## Requirement
Lines from the one with "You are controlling" through the end of the records, and no others, are what the answer should contain, copied exactly; please keep pictures out.

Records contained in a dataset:
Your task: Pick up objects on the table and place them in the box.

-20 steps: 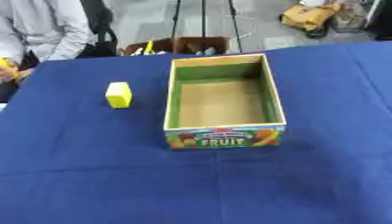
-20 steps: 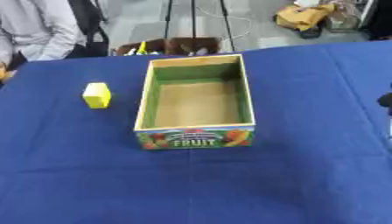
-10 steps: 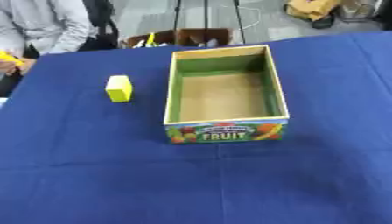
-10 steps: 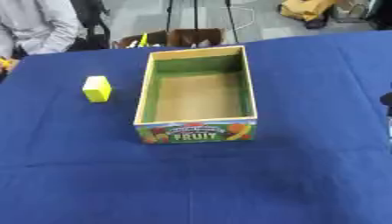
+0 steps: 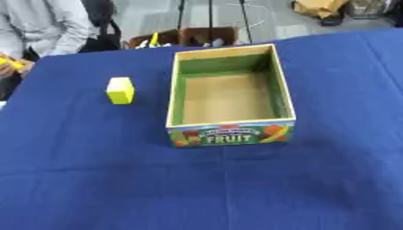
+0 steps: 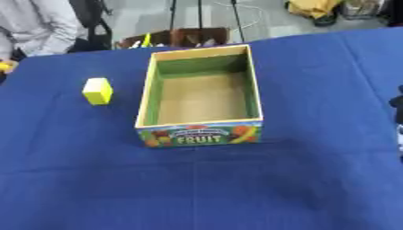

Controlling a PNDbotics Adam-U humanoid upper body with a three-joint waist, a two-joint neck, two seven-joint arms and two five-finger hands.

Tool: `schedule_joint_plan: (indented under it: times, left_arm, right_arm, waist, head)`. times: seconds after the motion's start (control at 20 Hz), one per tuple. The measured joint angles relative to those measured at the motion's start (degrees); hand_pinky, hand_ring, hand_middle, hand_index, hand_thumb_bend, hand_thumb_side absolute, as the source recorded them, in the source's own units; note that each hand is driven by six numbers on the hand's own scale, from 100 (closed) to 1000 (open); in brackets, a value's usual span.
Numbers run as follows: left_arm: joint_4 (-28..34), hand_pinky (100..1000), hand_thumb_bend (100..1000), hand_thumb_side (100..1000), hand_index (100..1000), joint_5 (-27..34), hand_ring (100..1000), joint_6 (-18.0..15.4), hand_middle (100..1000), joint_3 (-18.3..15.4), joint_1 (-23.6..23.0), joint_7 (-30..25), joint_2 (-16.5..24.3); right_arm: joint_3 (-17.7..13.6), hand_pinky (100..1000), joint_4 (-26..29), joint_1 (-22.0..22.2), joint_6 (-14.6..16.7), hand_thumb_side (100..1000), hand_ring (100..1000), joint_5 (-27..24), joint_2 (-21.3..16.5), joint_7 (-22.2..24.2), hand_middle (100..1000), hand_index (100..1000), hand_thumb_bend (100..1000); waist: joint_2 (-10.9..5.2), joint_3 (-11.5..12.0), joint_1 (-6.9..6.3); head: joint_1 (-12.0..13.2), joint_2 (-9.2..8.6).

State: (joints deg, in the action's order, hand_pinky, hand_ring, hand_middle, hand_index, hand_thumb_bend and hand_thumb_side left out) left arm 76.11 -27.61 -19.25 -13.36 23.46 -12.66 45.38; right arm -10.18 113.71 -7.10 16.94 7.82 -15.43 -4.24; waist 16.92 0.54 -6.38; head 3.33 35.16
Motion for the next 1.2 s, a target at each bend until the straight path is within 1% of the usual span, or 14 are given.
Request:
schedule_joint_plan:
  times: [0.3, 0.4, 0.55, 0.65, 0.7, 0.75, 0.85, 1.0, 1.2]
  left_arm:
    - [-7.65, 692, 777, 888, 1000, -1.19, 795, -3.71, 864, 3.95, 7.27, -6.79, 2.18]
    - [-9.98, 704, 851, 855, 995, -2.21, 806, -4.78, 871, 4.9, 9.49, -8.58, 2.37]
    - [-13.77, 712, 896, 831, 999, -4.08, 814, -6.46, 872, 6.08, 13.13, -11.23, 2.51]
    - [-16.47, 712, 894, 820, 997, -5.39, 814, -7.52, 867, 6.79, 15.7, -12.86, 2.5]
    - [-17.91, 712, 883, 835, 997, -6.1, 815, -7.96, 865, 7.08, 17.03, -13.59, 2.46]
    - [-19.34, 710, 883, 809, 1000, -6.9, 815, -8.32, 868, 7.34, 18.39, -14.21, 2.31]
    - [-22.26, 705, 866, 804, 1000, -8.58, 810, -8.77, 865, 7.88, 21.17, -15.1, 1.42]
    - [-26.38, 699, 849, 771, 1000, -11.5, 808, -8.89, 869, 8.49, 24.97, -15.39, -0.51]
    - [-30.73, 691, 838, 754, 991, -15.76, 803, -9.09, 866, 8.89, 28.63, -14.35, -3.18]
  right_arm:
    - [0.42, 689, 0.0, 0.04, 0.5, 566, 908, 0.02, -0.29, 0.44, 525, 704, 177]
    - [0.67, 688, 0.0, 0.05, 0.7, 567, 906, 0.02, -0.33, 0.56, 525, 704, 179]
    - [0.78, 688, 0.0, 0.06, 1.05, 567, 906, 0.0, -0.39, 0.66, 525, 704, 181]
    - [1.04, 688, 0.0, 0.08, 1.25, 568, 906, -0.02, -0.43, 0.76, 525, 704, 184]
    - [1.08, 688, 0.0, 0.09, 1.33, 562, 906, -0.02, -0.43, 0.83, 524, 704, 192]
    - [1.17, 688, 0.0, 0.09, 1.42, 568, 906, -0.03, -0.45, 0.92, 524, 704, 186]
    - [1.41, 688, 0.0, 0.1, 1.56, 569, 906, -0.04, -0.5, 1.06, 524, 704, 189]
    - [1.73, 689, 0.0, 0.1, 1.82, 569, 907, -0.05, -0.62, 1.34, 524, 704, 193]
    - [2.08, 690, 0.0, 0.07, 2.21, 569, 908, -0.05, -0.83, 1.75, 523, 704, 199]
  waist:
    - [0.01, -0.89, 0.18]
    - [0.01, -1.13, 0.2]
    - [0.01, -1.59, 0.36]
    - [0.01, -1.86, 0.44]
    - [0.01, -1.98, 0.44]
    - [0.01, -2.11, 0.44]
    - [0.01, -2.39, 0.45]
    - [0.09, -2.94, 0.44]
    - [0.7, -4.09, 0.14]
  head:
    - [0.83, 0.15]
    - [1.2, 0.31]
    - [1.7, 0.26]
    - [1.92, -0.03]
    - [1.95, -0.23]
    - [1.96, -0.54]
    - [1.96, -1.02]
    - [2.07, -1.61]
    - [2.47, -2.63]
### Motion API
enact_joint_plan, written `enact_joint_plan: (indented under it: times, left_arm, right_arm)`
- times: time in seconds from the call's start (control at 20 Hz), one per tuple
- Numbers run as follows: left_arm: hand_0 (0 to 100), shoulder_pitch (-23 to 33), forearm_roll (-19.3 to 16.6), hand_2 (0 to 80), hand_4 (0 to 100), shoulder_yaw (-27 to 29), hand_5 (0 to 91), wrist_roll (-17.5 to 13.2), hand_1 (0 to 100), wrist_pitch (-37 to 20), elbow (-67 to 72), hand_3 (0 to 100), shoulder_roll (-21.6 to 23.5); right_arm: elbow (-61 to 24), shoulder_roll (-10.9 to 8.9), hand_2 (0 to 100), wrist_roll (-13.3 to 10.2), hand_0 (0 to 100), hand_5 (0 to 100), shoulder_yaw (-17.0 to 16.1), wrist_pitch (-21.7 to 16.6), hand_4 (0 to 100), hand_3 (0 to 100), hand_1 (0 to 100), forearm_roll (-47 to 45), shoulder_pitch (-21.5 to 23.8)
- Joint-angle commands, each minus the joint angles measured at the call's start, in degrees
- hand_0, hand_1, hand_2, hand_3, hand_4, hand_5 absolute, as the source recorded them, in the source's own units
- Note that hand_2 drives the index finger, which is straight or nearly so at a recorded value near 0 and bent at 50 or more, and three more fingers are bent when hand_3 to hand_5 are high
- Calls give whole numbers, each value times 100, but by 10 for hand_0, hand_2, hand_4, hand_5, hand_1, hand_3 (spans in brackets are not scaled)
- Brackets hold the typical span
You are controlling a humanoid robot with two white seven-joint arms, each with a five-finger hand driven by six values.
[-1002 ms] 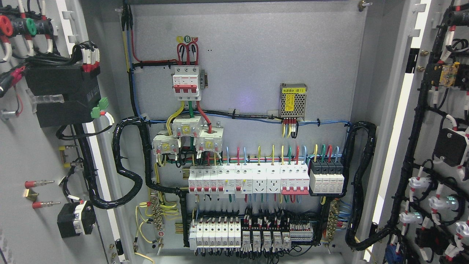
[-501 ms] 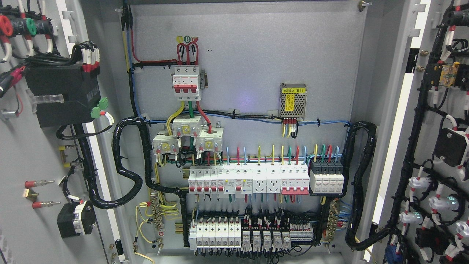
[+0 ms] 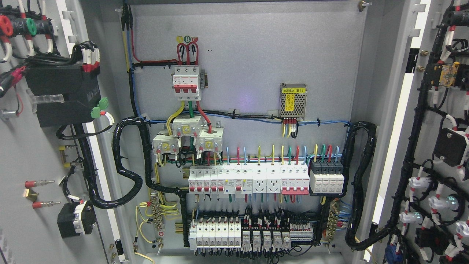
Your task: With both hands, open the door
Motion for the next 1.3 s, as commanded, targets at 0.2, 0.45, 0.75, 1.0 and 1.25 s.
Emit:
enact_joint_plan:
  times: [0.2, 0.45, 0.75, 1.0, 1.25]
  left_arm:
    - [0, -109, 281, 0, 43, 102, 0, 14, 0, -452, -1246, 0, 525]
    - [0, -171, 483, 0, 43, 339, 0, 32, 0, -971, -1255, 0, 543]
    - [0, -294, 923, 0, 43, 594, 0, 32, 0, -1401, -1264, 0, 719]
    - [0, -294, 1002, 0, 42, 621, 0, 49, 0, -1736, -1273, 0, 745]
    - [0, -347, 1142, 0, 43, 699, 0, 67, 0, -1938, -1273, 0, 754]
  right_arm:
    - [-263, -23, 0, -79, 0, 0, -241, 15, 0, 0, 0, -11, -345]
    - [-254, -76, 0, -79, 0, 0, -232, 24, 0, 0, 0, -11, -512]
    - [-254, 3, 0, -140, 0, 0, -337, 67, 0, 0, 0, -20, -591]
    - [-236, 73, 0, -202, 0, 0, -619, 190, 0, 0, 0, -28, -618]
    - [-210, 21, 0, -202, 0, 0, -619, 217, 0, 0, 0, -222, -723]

## Exercise result
You are controlling a humanoid robot with two white seven-joint arms, each with a five-finger hand driven by six values.
[-1002 ms] 
[-501 ms] 
[+0 ms] 
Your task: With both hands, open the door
Motion for the next 1.3 s, as commanded, targets at 0.2, 0.45, 0.75, 1.0 and 1.25 s.
Emit:
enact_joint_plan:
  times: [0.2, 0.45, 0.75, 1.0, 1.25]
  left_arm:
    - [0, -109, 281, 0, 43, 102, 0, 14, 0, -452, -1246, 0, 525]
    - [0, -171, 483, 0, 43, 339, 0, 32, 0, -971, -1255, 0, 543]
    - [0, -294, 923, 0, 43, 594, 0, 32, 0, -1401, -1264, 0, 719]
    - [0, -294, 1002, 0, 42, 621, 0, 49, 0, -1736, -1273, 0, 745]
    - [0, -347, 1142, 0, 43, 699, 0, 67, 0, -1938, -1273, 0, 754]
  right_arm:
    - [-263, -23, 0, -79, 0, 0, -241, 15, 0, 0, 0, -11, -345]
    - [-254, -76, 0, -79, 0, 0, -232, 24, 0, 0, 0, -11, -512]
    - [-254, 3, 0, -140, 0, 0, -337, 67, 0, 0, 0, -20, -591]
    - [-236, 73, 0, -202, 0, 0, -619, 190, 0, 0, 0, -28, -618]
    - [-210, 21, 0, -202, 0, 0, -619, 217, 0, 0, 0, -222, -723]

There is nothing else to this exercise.